Thus, this study tests the hypothesis that PASF scaffolds release degradation products that enhance human periosteum cell osteogenic differentiation. The aim of this study was (1) to determine the mechanical and degradation properties of the porous amorphous silica scaffolds and (2) to evaluate the expression of osteoblast-specific markers during early osteogenic differentiation. The goal of this work is to demonstrate that PASF scaffolds enhance human periosteum cell osteogenic marker expression through products of scaffold degradation.
2. Materials and Methods
2.1. Study design
Two kinds of porous amorphous silica fibrous (PASF) scaffolds were prepared with 98% and 99% porosity (denoted herein as PASF98 and PASF99, respectively). The first part of this study was aimed at determining the properties of the PASF98 and PASF99 scaffolds during 90 days under cell-free in vitro environment (α-MEM alone). Scaffold morphology and structure were visualized using scanning electron microscopy (SEM). Scaffold compressive strength and elastic modulus were measured using an INSTRON® universal testing machine. Changes in ion concentration during scaffold in vitro testing were measured using inductively coupled plasma optical emission spectrometry (ICP-OES).

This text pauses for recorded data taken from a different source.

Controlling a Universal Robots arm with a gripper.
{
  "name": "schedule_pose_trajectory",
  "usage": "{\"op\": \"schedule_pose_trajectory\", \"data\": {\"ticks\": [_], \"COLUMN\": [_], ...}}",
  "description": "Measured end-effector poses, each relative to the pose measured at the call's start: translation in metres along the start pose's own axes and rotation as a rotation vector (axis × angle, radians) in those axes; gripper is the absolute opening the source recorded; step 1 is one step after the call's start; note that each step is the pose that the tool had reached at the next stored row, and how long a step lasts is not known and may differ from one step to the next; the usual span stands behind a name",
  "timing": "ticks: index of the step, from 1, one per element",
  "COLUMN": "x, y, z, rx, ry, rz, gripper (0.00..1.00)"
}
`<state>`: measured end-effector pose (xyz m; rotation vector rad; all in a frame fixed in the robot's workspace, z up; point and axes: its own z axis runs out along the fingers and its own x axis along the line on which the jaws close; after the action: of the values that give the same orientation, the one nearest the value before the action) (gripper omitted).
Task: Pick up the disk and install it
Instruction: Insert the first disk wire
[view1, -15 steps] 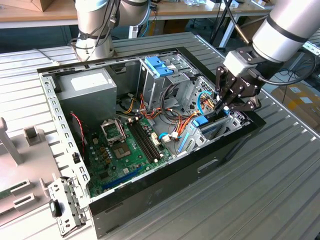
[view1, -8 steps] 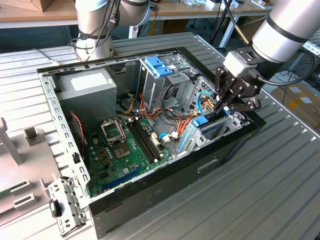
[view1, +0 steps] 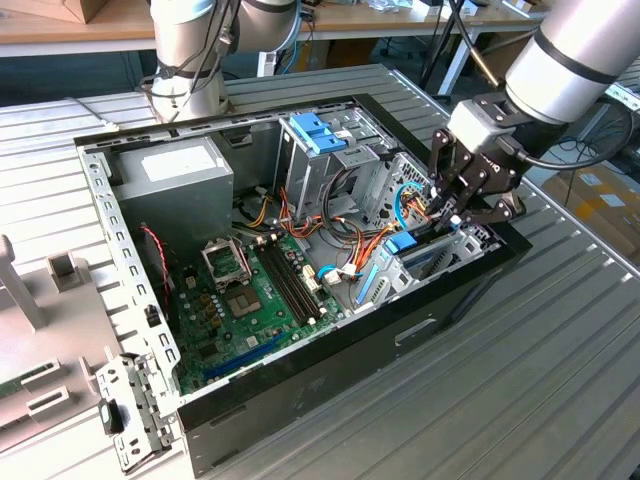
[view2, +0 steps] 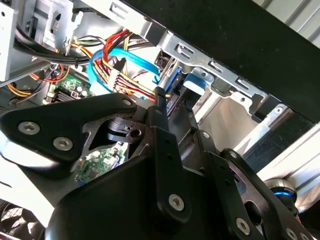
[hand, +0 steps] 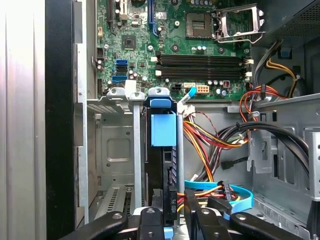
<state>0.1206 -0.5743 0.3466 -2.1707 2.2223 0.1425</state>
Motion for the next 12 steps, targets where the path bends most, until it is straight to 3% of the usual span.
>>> {"op": "schedule_pose_trajectory", "data": {"ticks": [6,9,10,11,12], "x": [-0.0012,-0.0013,-0.0013,-0.0012,-0.0011], "y": [0.0006,0.0006,0.0007,0.0006,0.0006], "z": [-0.0134,-0.0146,-0.0142,-0.0134,-0.0125], "rx": [-0.0002,-0.0002,-0.0005,-0.0010,-0.0015], "ry": [-0.0051,-0.0070,-0.0092,-0.0113,-0.0125], "rz": [0.000,0.000,0.000,0.000,0.000], "gripper": [0.31,0.31,0.23,0.23,0.16]}}
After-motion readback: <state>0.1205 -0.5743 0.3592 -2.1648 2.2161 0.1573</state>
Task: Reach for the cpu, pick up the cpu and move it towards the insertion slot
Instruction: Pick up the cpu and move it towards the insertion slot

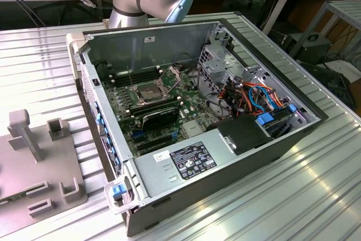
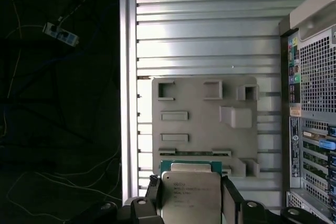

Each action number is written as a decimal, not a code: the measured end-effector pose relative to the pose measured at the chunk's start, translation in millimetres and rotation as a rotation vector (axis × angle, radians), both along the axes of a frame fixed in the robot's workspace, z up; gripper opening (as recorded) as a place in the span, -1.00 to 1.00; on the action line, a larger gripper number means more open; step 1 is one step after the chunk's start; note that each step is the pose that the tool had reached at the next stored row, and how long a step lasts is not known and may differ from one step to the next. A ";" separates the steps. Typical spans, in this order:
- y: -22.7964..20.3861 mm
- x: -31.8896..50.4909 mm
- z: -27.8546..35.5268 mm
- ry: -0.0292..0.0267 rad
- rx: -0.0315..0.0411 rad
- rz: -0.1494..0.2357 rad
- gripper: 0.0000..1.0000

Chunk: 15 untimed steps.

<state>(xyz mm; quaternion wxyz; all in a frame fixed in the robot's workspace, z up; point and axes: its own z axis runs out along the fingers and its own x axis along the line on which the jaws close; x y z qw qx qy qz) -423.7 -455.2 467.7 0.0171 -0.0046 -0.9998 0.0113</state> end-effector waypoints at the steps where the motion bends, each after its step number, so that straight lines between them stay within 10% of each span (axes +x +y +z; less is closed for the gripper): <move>1: 0.0 0.8 0.0 0.0000 0.0000 0.000 0.09; 15: 7.0 71.9 -15.3 0.0001 -0.0075 0.000 0.09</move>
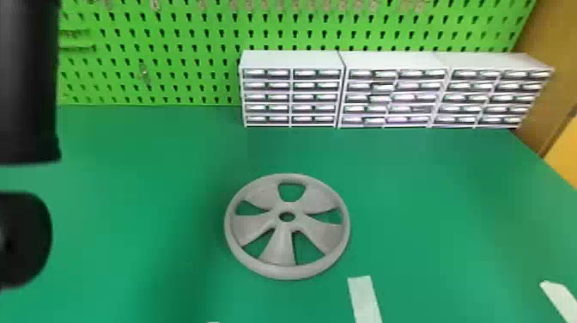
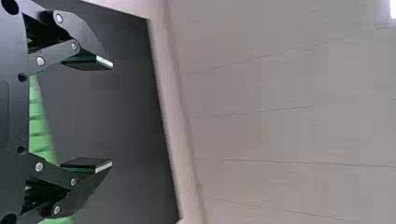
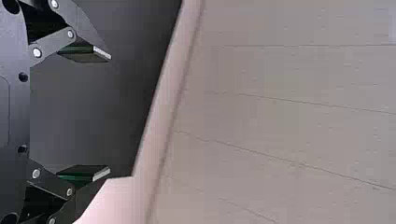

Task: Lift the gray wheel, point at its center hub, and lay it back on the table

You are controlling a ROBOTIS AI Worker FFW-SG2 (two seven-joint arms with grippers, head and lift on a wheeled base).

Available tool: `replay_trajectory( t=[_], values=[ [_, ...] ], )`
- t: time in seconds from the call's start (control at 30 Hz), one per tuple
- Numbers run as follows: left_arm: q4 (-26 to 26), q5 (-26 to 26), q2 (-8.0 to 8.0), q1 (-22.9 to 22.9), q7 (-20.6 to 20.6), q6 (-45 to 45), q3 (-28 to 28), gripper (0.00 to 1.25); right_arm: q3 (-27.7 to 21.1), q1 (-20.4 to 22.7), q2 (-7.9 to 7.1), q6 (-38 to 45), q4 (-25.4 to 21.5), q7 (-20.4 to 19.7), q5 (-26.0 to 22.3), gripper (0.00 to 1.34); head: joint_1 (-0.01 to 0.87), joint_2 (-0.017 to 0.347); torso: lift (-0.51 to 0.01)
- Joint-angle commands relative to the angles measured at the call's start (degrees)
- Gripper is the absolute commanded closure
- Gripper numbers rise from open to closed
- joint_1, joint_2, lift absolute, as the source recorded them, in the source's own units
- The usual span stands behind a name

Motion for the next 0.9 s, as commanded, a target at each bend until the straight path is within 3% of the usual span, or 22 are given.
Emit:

The second part of this study involved cell culture testing of the scaffolds. Human periosteum cells were cultured on the PASF98 and PASF99 scaffolds and amorphous silica cover slip controls for a period of 16 days in cell culture medium. Amorphous silica glass cover slips were chosen as a control surface because they are used routinely as a well-known non-degradable control for standard cell culture.
Cells were lysed for total RNA and mRNA and were used for relative gene expression analysis via quantitative polymerase chain reaction (qPCR). Gene expressions on PASF98 and 99 scaffolds were compared to those on cover slip controls at each time points. Scanning electron microscopy was also used to visualize the cell and extra cellular matrix.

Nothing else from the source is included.